Requirement
When the line containing "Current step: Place" is found in the data below, copy it and each line after it through the line containing "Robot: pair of", exactly and with no others.

⟨

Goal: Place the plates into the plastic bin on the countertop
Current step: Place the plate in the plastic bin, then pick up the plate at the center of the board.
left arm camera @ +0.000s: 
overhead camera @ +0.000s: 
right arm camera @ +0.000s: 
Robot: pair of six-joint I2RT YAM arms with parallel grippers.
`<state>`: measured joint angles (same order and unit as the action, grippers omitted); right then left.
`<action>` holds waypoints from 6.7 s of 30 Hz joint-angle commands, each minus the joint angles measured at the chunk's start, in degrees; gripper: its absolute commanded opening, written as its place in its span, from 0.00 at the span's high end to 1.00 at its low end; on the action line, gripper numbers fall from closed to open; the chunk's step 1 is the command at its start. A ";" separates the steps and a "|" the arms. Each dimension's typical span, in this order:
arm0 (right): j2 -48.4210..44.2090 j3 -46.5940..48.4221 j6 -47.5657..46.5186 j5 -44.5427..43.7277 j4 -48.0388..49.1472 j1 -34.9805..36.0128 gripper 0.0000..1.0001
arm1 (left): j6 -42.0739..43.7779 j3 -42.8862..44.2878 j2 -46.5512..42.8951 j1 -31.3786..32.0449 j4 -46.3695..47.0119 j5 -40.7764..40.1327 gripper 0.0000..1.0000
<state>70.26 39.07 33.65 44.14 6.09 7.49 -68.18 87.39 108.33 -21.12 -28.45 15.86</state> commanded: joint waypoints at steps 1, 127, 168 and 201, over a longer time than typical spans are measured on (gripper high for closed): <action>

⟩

Output for this task
Current step: Place the plate in the plastic bin, then pick up the plate at the center of the board.
left arm camera @ +0.000s: 
overhead camera @ +0.000s: 
right arm camera @ +0.000s: 
Robot: pair of six-joint I2RT YAM arms with parallel grippers.

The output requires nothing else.